• Exercise instructions
Provide only the number of lines below in which the string "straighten" occurs.

Input for this task START

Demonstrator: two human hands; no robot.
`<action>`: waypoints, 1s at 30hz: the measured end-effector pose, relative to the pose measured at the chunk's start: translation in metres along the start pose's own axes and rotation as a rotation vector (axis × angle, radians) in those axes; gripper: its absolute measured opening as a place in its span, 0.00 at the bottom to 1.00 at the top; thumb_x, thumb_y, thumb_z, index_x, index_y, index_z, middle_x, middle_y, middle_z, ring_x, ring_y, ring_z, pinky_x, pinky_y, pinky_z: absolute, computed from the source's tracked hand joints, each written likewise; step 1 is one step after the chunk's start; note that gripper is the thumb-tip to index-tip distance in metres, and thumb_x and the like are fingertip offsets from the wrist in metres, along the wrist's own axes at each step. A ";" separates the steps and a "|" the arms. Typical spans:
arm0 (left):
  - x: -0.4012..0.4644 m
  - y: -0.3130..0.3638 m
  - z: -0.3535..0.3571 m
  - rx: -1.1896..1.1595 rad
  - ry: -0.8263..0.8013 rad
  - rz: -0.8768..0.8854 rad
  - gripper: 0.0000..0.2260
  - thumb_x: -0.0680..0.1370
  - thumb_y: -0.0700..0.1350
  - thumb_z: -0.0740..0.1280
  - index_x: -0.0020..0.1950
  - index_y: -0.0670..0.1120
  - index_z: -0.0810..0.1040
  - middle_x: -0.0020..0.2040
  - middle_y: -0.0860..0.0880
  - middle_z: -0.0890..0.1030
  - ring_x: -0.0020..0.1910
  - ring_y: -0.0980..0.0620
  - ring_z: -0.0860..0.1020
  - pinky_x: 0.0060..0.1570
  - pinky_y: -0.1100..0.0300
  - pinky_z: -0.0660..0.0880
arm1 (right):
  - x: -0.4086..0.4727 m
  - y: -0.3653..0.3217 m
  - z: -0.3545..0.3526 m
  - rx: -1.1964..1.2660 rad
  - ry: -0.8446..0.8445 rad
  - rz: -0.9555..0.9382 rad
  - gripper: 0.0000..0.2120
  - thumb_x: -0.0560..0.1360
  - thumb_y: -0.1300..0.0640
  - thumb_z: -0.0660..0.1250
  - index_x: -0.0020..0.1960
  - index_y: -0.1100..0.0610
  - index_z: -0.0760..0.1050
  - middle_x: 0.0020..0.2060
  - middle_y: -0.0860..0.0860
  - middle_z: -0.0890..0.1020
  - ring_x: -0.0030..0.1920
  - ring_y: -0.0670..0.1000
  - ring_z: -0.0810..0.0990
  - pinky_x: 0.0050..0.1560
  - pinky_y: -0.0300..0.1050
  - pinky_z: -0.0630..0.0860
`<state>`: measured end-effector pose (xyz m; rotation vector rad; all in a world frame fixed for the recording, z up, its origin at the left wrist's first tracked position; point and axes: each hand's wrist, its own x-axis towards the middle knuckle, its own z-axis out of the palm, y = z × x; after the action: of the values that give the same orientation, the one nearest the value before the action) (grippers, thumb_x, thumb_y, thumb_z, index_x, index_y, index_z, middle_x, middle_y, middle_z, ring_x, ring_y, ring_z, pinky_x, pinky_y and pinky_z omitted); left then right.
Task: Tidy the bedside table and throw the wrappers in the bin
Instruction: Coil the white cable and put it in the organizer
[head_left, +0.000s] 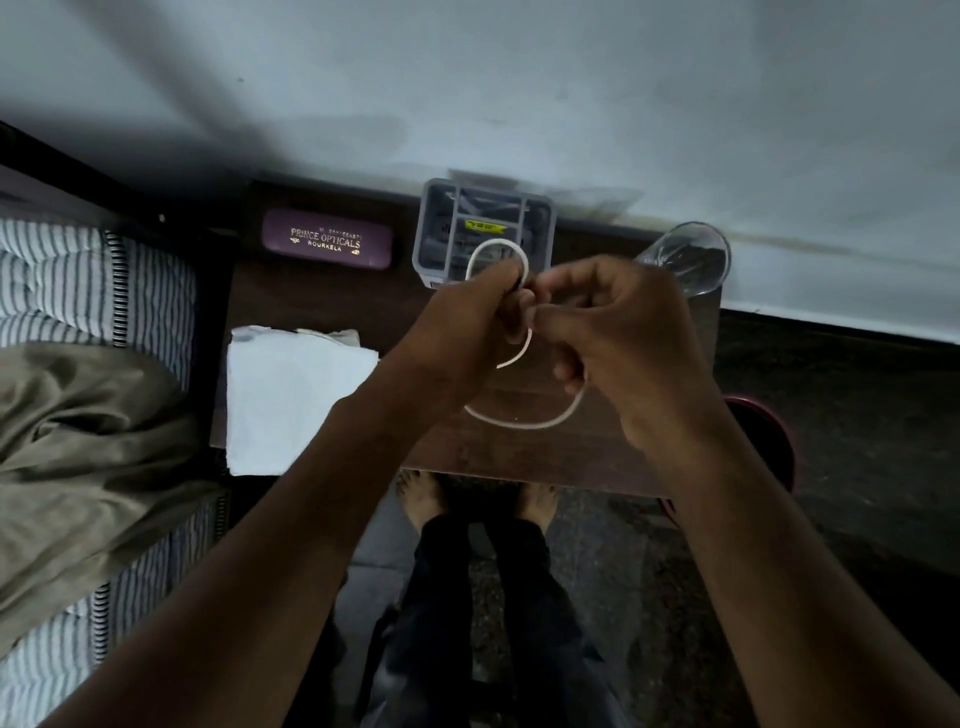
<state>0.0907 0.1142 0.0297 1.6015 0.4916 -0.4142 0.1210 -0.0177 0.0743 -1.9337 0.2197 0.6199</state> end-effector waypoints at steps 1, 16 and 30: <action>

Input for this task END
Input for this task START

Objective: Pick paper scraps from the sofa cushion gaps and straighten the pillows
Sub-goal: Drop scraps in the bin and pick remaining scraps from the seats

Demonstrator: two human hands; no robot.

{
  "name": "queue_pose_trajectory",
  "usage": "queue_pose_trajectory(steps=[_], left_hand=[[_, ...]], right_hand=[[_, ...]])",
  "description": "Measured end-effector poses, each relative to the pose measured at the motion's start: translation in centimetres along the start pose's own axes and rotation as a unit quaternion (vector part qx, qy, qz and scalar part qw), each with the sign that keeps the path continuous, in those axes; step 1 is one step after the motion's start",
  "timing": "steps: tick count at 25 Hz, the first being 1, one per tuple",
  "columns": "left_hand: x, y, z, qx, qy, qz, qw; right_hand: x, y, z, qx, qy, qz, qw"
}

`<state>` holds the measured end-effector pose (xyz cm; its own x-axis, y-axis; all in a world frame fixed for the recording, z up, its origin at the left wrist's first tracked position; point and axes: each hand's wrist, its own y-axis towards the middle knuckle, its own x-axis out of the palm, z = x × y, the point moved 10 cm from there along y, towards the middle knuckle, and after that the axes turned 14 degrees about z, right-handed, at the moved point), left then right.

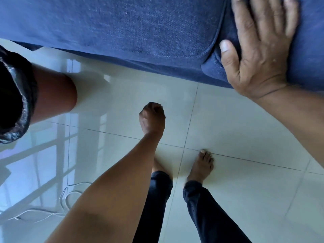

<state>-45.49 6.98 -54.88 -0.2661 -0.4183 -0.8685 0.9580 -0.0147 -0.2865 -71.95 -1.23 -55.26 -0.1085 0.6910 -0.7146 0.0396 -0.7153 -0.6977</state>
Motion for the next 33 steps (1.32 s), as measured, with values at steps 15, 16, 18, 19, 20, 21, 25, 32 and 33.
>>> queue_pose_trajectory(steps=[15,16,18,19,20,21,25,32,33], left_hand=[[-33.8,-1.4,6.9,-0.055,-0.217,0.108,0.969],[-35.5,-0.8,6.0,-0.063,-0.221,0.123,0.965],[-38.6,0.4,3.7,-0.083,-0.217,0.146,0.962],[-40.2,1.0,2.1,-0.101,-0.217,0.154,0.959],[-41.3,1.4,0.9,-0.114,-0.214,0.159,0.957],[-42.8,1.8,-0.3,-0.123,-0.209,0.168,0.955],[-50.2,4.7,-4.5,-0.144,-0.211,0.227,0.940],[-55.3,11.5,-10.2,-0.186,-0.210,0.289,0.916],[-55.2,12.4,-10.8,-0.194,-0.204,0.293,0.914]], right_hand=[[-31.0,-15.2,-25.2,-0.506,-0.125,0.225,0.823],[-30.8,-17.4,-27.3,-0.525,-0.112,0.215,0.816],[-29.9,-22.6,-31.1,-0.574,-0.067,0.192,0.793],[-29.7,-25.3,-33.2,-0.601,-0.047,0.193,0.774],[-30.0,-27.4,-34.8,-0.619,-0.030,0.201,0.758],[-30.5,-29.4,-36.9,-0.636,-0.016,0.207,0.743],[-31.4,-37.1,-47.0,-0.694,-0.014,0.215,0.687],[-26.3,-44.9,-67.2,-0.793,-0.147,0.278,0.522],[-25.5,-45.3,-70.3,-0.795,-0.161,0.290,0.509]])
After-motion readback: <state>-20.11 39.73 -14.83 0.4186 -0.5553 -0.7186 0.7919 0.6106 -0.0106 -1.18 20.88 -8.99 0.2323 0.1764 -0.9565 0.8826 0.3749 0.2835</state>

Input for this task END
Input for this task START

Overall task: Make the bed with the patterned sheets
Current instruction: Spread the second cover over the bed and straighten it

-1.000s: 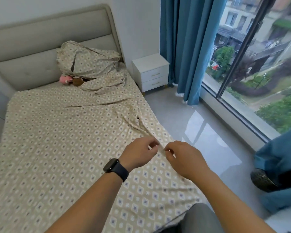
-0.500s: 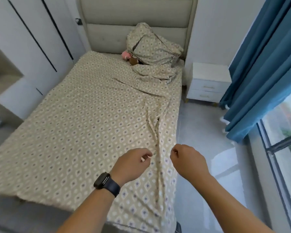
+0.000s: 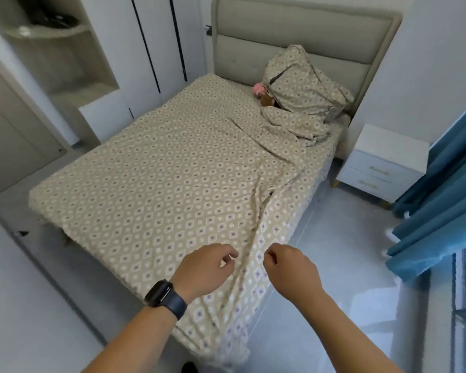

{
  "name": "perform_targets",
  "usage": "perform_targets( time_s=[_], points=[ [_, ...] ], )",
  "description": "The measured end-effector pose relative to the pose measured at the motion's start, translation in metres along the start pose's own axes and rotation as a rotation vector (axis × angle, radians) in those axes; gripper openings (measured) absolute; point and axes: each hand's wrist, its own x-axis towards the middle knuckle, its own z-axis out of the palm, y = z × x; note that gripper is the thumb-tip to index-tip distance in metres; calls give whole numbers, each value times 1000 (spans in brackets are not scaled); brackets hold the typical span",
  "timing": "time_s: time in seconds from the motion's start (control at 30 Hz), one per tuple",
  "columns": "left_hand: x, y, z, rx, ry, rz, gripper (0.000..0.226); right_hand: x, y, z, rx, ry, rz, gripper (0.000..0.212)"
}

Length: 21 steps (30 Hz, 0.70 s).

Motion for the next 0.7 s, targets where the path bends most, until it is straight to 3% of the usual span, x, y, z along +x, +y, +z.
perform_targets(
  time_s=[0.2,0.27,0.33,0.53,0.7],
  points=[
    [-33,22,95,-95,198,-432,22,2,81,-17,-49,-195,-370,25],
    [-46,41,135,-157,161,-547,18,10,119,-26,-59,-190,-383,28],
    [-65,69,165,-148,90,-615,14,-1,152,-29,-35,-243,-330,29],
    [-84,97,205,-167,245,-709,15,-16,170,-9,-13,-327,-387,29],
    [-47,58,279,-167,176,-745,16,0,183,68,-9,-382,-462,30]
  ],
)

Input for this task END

• Answer space
2